Pendant un an, des chercheurs du CNRS ont enquêté dans les 50 hôtels proposés par le 115 à Toulouse comme hébergement d’urgence. L'Observatoire de l'habitat indigne en a visité la moitié. Il en ressort notamment que 25 à 30% des établissements ne respectent pas les droits humains.
Il y a un an, à la suite d’une alerte donnée par l’association du Cercle des voisins, l’Observatoire de l’habitat indigne a vu le jour, à la demande d’associations. Ainsi, il a mené une enquête sur les hébergements en hôtel par le 115, à Toulouse.
En partant du constat que certains hôtels d’urgence sont insalubres, l’Observatoire a voulu voir ce qu’il en était réellement. Sur les 50 hôtels proposés par le 115 comme habitat d’urgence à Toulouse, l’Observatoire de l’habitat indigne a enquêté sur 25 d’entre eux.
"25 à 30% des hotels sont indignes"
Daniel Welzer-Lang, professeur en sociologie et chercheur du LISST-CERS CNR, indique que "25 à 30% des hotels sont indignes, avec 10% de contre-exemples où tout se passe très bien." Dans un quart des hôtels, punaises de lits, cafards, fuites d’eau et infiltrations cohabitent avec les locataires.
Dans ces hébergements d’urgence dits indignes, "les droit humains sont absents". "Ils sont dans des chambres de 10 à 13m2, seuls ou en famille, et ils n’ont pas le droit de circuler, pas le droit à l’alimentation avec une interdiction de cuisiner dans leur chambre et n’ont pas accès aux cuisines. Ils n’ont pas non plus accès à la santé, ni au droit de faire ses devoirs pour les enfants", s'indigne le scientifique.
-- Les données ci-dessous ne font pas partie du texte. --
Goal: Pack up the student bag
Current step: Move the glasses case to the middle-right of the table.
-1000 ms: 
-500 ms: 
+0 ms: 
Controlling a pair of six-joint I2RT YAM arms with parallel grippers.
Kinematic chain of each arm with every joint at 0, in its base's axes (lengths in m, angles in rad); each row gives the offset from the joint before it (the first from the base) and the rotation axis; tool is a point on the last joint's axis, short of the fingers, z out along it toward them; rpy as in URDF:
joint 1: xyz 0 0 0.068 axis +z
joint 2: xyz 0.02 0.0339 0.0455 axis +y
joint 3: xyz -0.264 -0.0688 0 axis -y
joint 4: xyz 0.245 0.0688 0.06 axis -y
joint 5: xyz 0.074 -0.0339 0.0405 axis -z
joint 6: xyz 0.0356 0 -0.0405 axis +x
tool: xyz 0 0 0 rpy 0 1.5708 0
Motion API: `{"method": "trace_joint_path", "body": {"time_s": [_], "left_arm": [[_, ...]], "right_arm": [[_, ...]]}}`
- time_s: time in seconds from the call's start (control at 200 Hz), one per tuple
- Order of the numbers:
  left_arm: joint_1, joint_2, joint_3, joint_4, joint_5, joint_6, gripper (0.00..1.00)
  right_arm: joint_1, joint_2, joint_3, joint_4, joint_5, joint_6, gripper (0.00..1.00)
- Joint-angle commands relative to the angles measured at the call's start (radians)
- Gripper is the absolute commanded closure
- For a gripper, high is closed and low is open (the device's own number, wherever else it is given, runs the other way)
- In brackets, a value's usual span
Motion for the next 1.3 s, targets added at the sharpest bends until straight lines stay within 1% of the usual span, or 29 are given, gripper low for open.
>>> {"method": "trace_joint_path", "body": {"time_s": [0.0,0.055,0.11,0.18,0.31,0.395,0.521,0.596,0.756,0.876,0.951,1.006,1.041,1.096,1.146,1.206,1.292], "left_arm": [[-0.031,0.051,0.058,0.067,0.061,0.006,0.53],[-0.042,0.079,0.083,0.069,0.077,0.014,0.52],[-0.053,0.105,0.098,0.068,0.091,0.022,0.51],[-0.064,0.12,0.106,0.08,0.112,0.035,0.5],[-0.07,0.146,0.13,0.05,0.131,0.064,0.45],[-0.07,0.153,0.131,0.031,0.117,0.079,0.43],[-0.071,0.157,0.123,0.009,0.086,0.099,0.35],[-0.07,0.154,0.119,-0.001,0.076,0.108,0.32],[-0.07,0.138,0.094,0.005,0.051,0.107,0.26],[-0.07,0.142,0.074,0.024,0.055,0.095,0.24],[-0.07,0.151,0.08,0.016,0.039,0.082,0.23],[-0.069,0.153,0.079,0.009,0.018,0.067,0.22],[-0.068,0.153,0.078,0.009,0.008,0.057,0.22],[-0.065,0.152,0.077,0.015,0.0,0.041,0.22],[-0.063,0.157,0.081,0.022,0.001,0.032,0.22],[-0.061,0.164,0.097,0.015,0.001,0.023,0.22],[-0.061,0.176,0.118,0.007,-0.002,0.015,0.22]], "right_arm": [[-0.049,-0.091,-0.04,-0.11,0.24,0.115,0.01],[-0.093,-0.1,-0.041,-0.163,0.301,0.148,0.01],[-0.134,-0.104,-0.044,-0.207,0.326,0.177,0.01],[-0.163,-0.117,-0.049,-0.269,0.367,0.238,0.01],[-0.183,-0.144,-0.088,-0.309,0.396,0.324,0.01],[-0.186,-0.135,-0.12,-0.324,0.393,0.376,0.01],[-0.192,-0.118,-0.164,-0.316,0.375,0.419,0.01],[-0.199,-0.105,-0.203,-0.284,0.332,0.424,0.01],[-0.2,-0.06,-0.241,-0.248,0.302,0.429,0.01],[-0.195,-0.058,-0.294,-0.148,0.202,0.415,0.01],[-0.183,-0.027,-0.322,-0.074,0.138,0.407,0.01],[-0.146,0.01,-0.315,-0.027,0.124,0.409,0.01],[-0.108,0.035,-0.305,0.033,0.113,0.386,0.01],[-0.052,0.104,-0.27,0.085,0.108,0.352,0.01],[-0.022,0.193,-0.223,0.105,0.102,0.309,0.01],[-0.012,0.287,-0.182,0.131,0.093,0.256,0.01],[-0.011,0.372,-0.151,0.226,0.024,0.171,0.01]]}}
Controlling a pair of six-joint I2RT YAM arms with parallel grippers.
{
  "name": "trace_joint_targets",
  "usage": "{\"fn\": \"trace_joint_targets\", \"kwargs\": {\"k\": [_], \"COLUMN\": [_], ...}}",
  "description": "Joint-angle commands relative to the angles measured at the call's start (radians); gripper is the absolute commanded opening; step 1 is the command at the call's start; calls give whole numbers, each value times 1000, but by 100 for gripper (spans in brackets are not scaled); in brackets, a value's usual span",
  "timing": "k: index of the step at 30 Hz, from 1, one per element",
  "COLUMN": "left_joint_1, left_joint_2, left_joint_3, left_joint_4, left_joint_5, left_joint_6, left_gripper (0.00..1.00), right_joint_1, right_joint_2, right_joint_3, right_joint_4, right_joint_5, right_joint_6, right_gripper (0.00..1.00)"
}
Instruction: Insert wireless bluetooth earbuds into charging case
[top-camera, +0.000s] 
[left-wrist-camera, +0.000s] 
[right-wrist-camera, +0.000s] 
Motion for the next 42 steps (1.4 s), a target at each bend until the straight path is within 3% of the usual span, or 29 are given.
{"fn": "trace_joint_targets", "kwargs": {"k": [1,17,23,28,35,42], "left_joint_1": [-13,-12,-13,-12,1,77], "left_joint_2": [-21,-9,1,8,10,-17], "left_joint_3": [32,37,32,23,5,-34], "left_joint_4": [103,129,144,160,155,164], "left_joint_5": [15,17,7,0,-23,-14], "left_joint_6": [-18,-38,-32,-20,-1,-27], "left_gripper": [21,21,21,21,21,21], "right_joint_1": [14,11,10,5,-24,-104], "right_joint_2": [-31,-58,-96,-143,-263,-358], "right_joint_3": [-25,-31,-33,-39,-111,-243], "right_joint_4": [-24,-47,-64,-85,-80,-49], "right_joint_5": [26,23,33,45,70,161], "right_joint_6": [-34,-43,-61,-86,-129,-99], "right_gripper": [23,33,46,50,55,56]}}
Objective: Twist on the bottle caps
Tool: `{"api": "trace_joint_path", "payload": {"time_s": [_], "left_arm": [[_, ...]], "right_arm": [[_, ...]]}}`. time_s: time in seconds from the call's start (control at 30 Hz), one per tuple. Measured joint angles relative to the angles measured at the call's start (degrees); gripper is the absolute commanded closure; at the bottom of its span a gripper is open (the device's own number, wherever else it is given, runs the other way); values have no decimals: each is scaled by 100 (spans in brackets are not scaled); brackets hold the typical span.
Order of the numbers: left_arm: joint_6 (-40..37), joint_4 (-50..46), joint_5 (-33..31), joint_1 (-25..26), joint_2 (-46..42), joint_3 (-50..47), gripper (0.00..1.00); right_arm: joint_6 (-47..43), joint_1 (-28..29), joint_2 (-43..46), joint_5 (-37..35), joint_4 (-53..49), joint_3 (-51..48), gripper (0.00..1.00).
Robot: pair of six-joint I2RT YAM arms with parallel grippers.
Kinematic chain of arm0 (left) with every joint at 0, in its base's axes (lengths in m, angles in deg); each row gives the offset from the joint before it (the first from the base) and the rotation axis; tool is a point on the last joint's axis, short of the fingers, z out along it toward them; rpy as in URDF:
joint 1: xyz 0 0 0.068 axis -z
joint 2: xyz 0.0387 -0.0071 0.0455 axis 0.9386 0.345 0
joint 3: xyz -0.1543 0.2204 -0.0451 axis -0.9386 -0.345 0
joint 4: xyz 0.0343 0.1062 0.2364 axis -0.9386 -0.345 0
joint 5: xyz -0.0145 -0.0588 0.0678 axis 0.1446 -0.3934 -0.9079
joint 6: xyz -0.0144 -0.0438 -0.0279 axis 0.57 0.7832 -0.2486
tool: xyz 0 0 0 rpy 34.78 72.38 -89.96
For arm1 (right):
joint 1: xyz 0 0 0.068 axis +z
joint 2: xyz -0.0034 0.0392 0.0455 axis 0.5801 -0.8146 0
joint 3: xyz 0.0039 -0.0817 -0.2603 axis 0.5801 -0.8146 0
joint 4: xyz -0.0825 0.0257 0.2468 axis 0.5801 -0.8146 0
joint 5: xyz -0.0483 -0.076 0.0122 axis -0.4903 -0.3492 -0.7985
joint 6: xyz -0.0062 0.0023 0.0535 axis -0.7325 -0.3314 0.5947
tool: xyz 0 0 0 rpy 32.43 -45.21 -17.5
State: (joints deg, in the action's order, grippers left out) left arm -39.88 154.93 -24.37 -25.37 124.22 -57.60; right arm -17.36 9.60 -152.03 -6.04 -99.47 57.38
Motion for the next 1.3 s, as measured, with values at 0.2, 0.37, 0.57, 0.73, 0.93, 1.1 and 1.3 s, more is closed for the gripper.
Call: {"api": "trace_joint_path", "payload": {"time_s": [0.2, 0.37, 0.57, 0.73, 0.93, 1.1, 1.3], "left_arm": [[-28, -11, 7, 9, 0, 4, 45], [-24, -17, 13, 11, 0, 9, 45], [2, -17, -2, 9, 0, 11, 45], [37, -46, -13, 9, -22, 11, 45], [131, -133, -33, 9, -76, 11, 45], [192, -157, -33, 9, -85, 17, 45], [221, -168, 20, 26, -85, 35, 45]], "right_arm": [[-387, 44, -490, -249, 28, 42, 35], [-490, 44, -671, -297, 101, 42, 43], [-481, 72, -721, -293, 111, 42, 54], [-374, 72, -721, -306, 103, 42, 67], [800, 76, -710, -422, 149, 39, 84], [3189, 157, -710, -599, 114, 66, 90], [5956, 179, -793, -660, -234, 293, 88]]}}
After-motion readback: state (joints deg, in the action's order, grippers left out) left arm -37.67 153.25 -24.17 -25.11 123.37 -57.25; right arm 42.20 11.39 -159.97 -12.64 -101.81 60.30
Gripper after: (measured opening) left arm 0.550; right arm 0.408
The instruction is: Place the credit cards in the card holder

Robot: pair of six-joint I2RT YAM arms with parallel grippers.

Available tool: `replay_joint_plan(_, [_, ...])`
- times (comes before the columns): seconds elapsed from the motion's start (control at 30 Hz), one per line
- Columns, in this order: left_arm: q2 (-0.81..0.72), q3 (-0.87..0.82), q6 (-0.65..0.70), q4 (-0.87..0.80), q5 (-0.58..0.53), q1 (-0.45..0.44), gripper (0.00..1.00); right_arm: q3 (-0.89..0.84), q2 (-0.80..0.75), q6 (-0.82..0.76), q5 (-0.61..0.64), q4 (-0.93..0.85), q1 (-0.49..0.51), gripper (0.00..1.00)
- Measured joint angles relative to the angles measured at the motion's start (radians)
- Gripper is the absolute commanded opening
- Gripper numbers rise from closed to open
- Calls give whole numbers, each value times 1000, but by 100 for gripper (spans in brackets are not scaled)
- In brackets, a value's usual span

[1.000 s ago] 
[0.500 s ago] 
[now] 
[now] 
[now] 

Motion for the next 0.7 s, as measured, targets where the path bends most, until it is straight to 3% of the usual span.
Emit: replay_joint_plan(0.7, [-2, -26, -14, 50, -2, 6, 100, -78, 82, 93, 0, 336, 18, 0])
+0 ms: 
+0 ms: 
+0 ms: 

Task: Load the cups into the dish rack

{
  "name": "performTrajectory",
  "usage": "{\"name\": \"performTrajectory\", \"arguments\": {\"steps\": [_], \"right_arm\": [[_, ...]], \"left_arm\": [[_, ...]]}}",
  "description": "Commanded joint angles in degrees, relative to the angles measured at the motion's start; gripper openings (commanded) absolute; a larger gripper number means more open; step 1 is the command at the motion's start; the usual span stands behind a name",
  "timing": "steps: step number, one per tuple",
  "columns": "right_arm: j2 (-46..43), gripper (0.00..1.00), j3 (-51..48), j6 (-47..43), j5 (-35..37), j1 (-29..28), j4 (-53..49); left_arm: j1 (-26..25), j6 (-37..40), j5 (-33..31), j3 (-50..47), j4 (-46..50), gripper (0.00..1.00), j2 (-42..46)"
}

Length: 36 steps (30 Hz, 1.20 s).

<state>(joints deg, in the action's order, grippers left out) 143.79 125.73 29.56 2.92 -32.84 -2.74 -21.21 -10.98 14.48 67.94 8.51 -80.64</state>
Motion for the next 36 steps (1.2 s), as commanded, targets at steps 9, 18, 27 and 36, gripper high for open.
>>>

Pour Daniel Welzer-Lang, au vu de la misère qui augmente, la création d’une charte entre l’État, les hôtels et les collectivités, permettrait d’assurer ces droits humains pour les bénéficiaires des hébergements d’urgence.
Souvent, il s’agit de migrants ou d’exilés, qui ont besoin d’un accompagnement social. Malheureusement, les travailleurs sociaux font ce qu’ils peuvent, avec ce qu’ils ont.
Daniel Welzer-Lang, professeur en sociologie et chercheur au CNRS
Selon le rapport de l’Observatoire de l’habitat indigne de Toulouse, 46% des personnes sont dans ces hôtels depuis un an, et 15% depuis deux ans. "Cela doit être des hébergements d’urgence, où les personnes y restent un mois maximum. Le problème, c’est qu’il y a un goulot d’étranglement avec un manque de logements sociaux ", souligne Daniel Welzer-Lang.
Travail social en danger
Certaines personnes possèdent des papiers, mais peinent à trouver un logement social. "Ces personnes sont souvent cabossées par la vie, avec un parcours compliqué. Souvent, il s’agit de migrants ou d’exilés, qui ont besoin d’un accompagnement social. Malheureusement, les travailleurs sociaux font ce qu’ils peuvent, avec ce qu’ils ont."
Ce que craint l’Observatoire, c’est que le travail social soit menacé par l’émergence d’un tiers secteur d’hébergement. "Les hébergements privés qui accueillent ces publics sont passés de 20% en 2010 à 36% en 2020. "S’ajoute à cela le fait que l’État souhaiterait supprimer 14.000 places d’urgence, dans l’objectif de trouver des logements plus pérennes. Alors que, toujours selon le rapport, "on est passé de 600 nuits par jour, à 2000 nuits par jour", précise le chercheur du CNRS.
La photographie pour sensibiliser
Tout au long de l’enquête, les photographes Ben Art Core, Pascal Fayeton, Émilie Fernandez Montoya, François Saint Pierre, ont pris des clichés des hôtels. Il est possible de les retrouver à l’exposition "115 – Cinquante hôtels : une forme méconnue du mal logement". "L’objectif, c'est de donner à voir, sans compromis, les manières d’habiter l’hébergement d’urgence à Toulouse, que les civils regardent et voient ce qu’il se passe. C’est ce regard citoyen qui peut faire bouger les choses et les instances publiques", précise Daniel Welzer-Lang.
L'exposition est à retrouver du 25 octobre 2022 au 9 décembre 2022, du lundi au vendredi de 10h à 17h, à l'université Toulouse - Jean Jaurès.